Aim of the exercise: Take every line from the records below that includes the word "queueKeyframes".

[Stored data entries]
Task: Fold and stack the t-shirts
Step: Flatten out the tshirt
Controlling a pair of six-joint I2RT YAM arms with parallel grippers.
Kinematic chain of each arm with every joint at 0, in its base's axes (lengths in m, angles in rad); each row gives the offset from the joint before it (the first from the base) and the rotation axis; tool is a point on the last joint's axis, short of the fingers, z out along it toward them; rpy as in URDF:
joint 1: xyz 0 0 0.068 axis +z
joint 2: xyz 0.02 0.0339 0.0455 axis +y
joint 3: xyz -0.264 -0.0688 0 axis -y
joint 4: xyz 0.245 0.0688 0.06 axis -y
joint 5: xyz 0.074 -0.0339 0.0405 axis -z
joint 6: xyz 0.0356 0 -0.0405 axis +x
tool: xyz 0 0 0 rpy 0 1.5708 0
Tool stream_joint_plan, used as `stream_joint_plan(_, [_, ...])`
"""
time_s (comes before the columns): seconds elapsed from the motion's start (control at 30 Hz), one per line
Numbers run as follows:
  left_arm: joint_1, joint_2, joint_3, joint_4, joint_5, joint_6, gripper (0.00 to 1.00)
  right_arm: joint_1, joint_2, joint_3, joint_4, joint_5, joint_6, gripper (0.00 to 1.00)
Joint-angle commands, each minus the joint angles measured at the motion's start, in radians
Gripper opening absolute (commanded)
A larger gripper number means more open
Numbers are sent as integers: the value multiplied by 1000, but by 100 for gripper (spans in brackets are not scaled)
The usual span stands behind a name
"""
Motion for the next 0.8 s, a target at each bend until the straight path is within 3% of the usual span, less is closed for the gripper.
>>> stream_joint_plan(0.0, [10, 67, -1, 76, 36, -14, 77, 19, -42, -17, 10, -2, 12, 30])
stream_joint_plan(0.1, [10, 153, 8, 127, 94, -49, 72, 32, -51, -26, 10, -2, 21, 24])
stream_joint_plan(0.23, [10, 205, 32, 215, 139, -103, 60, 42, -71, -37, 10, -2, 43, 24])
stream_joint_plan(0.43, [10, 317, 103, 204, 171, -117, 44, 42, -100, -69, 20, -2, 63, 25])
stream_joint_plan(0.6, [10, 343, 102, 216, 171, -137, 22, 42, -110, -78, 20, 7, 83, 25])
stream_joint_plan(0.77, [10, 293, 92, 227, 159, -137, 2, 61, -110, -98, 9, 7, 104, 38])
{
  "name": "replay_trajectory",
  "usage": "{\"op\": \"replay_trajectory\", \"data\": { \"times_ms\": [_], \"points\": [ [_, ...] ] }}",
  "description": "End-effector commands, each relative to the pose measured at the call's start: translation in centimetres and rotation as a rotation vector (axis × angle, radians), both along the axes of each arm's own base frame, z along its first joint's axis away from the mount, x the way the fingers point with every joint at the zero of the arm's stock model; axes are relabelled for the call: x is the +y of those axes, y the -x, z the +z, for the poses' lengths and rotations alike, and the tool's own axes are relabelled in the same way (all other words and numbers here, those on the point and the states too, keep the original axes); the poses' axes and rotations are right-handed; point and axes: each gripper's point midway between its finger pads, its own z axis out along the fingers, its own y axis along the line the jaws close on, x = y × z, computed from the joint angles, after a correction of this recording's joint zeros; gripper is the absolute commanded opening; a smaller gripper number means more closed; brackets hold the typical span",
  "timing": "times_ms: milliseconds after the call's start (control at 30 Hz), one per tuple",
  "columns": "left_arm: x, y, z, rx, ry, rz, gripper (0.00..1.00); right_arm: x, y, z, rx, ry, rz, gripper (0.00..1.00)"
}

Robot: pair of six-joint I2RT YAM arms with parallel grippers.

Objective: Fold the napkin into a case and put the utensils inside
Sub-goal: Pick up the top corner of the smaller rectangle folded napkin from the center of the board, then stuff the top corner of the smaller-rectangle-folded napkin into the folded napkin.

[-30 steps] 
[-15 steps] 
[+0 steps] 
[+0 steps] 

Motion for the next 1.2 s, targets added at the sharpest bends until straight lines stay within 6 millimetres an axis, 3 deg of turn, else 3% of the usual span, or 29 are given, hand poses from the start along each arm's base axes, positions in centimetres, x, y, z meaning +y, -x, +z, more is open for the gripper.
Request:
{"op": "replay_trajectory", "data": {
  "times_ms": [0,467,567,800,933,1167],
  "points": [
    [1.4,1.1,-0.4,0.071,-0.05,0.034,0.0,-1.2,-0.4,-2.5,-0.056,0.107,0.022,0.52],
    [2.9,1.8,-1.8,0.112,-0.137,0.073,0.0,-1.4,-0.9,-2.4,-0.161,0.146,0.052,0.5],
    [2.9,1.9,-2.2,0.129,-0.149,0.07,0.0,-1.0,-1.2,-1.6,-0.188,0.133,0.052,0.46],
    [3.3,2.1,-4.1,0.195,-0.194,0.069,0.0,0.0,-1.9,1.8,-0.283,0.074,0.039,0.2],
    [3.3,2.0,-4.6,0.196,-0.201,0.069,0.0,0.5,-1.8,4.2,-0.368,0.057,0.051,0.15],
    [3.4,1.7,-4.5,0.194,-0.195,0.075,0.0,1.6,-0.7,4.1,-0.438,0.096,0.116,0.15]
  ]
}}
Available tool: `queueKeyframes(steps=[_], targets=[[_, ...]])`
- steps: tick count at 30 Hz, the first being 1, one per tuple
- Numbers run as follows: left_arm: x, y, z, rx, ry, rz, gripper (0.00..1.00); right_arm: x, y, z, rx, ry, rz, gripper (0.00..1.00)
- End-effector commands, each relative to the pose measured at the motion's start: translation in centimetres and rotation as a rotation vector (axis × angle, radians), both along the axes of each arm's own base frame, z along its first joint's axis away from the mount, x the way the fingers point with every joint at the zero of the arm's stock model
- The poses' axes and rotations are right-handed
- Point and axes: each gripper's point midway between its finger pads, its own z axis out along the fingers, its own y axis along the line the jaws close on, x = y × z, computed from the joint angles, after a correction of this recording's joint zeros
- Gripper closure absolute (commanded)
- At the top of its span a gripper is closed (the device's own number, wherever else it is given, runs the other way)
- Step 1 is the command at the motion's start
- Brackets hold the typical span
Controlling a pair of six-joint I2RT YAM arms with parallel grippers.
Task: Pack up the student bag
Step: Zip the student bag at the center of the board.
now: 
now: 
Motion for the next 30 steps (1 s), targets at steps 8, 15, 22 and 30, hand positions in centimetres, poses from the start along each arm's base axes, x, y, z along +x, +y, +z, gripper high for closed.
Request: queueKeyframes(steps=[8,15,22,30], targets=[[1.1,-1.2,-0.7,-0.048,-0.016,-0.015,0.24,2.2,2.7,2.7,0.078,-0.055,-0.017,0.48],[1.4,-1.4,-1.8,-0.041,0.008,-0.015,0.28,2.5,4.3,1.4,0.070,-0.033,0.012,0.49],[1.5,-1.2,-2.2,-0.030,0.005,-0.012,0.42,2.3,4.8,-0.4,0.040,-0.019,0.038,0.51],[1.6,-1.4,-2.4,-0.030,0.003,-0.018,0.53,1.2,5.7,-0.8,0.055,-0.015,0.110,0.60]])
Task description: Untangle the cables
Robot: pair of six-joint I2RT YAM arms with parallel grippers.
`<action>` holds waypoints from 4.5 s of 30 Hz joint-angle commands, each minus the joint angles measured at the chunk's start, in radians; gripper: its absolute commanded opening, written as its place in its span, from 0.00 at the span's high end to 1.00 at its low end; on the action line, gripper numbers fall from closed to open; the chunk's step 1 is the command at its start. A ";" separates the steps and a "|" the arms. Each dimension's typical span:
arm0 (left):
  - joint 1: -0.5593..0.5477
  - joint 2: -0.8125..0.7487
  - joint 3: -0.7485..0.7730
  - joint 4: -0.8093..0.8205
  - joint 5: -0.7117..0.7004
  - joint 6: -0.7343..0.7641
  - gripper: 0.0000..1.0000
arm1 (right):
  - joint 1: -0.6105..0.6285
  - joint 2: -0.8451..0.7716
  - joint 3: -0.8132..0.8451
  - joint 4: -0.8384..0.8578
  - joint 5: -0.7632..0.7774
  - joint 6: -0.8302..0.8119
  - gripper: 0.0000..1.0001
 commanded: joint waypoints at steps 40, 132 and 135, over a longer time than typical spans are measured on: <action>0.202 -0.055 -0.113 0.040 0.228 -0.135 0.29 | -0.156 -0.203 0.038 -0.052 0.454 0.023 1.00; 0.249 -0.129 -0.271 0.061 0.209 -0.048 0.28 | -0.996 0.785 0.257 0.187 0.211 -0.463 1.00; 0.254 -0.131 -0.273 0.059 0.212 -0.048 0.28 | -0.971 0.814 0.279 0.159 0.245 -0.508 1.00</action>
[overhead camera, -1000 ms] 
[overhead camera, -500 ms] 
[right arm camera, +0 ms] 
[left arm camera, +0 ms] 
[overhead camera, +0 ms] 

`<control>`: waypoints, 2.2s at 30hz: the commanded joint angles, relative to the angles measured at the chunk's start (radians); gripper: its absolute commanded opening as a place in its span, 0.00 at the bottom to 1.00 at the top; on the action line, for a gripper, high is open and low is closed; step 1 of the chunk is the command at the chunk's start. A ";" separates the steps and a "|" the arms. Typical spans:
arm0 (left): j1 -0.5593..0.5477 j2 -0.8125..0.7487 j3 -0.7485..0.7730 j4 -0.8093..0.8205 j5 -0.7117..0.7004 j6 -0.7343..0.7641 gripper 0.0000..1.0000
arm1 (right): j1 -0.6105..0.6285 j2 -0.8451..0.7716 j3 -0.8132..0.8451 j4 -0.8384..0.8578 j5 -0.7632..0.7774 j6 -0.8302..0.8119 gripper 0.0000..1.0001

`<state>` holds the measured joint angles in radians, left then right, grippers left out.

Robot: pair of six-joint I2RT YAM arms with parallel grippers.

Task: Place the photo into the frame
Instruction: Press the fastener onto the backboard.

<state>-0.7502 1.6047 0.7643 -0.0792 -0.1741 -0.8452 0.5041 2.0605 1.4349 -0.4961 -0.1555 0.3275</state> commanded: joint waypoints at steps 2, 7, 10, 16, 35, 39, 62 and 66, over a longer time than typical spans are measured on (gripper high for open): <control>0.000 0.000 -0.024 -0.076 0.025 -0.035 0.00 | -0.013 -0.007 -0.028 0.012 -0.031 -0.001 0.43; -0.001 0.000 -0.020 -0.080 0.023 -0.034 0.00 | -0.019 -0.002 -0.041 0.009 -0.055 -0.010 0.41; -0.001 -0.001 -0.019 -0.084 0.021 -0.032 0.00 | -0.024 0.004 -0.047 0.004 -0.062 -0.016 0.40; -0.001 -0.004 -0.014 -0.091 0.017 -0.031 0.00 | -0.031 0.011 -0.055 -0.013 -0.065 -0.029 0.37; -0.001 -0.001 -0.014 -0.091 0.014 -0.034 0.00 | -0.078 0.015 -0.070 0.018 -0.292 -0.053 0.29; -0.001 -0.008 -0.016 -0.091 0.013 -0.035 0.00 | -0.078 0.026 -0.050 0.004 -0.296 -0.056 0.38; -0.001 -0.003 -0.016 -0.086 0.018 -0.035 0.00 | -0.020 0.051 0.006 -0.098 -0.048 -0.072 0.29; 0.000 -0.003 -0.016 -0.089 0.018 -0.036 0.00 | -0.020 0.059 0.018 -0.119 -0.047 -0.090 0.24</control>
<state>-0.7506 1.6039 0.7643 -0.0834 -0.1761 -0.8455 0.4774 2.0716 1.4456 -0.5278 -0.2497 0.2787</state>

Solution to this exercise:
Available tool: `queueKeyframes(steps=[_], targets=[[_, ...]])`
Request: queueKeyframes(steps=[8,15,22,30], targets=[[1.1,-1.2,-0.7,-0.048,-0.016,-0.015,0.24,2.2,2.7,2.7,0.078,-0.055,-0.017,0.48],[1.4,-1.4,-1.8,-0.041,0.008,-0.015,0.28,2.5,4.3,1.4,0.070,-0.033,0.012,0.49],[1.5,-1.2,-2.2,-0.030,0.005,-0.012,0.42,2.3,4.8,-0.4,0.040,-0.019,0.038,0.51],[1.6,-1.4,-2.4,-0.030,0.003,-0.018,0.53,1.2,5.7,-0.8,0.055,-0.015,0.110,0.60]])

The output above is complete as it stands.